Below is a listing from which only part is wanted; return exactly the lines from the one with "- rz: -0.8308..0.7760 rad" up to and including the one with "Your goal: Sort".
RECORDS TO USE below:
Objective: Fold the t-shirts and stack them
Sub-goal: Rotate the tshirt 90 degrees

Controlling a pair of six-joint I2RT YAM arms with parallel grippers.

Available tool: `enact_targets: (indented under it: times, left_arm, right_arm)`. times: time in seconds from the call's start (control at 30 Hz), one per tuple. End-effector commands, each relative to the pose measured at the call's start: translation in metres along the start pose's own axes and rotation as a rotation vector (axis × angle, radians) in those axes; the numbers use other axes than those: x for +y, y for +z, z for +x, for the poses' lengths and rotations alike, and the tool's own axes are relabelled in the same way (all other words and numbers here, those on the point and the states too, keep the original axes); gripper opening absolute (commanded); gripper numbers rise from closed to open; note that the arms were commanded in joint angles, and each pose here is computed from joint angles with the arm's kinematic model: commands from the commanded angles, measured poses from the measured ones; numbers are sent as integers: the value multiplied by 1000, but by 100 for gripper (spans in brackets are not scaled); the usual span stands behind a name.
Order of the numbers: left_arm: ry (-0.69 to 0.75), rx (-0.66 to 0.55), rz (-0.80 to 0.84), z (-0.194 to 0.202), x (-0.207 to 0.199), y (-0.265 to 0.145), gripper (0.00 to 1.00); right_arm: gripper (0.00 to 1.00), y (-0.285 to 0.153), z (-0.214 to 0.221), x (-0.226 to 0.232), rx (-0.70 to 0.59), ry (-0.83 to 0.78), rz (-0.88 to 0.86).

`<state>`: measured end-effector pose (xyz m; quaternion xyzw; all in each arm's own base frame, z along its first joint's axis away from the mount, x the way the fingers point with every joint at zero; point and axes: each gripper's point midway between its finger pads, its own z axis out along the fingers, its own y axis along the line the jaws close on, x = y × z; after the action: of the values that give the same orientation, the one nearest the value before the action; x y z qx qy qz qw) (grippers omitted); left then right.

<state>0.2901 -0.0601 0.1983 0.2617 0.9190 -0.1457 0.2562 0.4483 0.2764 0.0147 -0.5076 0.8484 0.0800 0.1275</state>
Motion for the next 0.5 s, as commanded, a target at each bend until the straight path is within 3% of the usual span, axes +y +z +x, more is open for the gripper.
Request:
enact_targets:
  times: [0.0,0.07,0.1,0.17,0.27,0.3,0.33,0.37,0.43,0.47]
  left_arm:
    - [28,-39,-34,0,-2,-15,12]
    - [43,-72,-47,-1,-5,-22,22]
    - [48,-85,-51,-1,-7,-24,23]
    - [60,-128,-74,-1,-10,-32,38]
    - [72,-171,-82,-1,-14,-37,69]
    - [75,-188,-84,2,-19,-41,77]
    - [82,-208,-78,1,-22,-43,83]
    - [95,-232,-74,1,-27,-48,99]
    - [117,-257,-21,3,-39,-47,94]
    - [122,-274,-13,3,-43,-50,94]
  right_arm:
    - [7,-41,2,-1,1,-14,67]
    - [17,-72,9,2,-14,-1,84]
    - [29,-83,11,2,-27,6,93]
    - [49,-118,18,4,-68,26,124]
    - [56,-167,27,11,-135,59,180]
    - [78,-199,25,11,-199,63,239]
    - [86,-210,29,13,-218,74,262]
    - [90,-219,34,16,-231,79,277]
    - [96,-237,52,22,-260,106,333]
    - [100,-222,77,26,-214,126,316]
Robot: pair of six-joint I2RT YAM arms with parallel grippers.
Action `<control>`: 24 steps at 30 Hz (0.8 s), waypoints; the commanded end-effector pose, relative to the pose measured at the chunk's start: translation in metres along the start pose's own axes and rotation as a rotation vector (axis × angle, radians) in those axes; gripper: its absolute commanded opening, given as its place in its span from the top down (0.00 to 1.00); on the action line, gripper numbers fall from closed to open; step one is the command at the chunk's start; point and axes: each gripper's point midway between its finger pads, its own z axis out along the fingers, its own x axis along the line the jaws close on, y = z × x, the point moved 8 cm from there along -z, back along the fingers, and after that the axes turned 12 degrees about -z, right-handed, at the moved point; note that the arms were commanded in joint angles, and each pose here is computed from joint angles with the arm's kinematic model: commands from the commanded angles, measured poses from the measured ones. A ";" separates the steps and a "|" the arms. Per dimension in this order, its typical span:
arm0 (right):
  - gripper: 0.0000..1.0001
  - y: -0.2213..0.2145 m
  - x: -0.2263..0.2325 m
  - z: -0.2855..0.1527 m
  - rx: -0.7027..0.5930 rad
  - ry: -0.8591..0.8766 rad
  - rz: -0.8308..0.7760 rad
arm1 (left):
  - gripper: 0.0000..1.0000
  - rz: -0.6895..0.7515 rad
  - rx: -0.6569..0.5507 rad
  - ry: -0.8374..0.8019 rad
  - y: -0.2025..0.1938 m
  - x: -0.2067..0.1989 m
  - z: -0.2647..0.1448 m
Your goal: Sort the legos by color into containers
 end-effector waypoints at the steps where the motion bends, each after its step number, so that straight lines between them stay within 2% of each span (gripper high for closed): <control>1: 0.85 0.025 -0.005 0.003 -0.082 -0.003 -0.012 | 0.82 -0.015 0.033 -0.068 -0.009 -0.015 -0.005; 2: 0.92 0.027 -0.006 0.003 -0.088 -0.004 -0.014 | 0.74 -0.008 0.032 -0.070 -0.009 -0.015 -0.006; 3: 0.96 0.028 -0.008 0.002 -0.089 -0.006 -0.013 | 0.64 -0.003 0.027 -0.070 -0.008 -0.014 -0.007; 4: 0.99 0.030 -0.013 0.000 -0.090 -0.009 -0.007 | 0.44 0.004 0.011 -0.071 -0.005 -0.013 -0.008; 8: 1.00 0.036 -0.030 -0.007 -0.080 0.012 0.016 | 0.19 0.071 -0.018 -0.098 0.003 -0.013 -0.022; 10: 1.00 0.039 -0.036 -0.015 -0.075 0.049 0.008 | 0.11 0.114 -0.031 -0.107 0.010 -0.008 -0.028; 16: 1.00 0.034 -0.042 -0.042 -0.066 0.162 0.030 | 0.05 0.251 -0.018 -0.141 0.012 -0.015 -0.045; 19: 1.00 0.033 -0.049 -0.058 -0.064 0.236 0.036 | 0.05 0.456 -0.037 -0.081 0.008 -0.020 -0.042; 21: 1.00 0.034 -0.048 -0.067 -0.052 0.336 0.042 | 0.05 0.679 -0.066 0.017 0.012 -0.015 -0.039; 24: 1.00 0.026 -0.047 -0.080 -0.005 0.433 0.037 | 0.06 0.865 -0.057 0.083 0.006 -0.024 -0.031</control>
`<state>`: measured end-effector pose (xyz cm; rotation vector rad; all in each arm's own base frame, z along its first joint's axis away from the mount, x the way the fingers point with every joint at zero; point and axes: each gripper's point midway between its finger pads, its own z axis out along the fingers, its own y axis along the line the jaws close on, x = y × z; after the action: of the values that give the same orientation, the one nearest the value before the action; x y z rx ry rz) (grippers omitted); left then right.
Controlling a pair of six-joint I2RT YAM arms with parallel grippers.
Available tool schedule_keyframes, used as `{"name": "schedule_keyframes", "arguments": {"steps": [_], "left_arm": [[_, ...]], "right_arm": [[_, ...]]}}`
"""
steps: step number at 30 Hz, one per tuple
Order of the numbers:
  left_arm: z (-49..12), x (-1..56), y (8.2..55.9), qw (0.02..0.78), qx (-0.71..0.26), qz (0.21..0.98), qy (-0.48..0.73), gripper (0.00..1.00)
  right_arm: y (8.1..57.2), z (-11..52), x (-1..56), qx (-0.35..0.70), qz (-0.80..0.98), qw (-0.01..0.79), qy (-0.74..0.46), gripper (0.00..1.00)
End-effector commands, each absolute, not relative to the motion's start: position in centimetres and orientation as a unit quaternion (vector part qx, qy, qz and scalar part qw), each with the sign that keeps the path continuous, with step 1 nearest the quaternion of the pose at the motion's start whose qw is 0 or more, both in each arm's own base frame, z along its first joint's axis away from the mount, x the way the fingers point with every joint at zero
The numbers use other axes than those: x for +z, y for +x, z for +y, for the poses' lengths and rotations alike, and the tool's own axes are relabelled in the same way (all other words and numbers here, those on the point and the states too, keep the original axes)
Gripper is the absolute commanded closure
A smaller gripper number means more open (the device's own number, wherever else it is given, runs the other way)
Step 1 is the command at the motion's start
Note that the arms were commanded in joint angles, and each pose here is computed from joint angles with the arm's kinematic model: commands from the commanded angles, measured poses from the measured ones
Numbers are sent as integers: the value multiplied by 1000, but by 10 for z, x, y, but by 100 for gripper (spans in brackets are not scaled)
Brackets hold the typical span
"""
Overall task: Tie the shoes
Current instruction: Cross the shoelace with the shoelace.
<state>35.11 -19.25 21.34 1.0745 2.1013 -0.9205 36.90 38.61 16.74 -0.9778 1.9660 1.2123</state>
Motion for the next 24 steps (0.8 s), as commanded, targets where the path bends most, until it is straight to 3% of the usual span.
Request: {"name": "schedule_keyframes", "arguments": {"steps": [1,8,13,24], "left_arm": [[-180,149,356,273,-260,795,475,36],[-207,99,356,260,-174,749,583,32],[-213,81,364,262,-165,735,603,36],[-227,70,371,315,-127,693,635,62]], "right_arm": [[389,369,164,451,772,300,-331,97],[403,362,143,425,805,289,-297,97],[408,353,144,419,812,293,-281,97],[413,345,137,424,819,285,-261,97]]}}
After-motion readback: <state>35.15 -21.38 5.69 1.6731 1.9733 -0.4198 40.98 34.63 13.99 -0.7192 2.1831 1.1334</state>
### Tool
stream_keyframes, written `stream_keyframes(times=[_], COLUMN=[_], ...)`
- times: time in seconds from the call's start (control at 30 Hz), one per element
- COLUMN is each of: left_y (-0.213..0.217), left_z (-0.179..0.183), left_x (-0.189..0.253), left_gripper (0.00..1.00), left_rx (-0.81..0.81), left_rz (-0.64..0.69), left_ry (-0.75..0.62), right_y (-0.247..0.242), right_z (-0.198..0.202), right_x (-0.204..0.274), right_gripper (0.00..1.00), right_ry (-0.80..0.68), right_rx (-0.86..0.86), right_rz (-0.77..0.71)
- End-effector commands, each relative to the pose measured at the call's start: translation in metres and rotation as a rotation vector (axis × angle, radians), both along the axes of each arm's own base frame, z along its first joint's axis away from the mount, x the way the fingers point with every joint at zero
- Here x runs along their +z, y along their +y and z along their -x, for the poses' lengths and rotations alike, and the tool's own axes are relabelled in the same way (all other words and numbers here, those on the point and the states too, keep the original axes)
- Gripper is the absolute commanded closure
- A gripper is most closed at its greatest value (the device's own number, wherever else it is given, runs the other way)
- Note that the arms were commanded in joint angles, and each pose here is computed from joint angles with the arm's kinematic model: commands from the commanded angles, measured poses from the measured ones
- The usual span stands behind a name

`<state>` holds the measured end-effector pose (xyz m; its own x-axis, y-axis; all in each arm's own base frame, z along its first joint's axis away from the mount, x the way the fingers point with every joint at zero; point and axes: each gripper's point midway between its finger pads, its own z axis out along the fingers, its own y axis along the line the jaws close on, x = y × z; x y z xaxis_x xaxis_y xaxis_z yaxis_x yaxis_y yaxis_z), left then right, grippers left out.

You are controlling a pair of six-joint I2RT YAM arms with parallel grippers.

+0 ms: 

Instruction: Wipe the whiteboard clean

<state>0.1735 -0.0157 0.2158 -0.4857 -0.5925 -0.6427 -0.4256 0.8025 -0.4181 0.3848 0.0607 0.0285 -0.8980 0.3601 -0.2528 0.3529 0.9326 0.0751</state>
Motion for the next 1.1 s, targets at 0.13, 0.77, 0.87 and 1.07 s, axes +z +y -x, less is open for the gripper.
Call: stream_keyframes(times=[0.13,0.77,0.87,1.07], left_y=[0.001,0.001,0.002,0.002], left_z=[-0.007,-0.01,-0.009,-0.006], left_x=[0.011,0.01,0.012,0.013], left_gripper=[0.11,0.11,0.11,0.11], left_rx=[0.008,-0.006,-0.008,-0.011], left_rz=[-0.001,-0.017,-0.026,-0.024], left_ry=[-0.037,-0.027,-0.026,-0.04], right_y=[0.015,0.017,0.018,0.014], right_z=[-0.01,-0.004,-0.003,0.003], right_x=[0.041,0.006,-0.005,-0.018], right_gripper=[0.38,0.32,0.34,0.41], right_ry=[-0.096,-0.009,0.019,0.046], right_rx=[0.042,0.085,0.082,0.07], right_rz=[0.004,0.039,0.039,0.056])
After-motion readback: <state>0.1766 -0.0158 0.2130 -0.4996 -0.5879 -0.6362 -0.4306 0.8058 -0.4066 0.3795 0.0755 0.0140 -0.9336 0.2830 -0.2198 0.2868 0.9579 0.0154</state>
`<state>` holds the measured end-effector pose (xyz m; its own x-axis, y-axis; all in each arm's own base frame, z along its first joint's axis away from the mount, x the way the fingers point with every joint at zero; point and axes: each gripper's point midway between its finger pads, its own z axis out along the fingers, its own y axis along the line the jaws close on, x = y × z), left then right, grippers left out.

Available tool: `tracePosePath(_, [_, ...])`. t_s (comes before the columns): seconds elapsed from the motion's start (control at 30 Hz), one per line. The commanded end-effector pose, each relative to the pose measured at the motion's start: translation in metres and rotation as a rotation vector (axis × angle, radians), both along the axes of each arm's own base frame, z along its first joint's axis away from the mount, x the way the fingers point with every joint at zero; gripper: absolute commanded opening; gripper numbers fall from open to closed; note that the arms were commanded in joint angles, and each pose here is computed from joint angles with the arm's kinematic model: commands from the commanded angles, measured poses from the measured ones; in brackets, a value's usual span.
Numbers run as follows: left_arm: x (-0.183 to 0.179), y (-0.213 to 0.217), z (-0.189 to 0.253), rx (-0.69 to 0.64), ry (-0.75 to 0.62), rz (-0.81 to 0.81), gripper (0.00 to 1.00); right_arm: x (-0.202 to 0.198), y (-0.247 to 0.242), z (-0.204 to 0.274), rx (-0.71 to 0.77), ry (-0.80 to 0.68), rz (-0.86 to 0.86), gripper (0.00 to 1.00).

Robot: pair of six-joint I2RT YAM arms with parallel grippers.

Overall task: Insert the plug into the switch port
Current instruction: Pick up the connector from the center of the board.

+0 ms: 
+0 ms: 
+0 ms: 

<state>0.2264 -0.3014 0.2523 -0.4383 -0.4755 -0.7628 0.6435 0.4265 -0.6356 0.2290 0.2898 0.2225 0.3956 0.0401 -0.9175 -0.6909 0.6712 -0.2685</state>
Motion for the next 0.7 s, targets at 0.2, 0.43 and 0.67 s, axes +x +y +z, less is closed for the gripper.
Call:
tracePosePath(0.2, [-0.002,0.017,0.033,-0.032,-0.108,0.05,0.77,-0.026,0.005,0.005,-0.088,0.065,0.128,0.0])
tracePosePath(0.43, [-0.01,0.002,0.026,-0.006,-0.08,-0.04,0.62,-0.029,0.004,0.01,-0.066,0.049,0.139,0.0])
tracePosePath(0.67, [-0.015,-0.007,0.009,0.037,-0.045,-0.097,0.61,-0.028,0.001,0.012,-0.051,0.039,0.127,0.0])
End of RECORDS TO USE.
_ANSWER BOX_:
  - rz: -0.8308..0.7760 rad
arm1 (left):
  - gripper: 0.0000..1.0000
  - rz: -0.6895..0.7515 rad
  - rx: -0.6569..0.5507 rad
  - ry: -0.8374..0.8019 rad
  - y: -0.2025..0.1938 m
  - x: -0.2067..0.1989 m
  - z: -0.2647..0.1448 m
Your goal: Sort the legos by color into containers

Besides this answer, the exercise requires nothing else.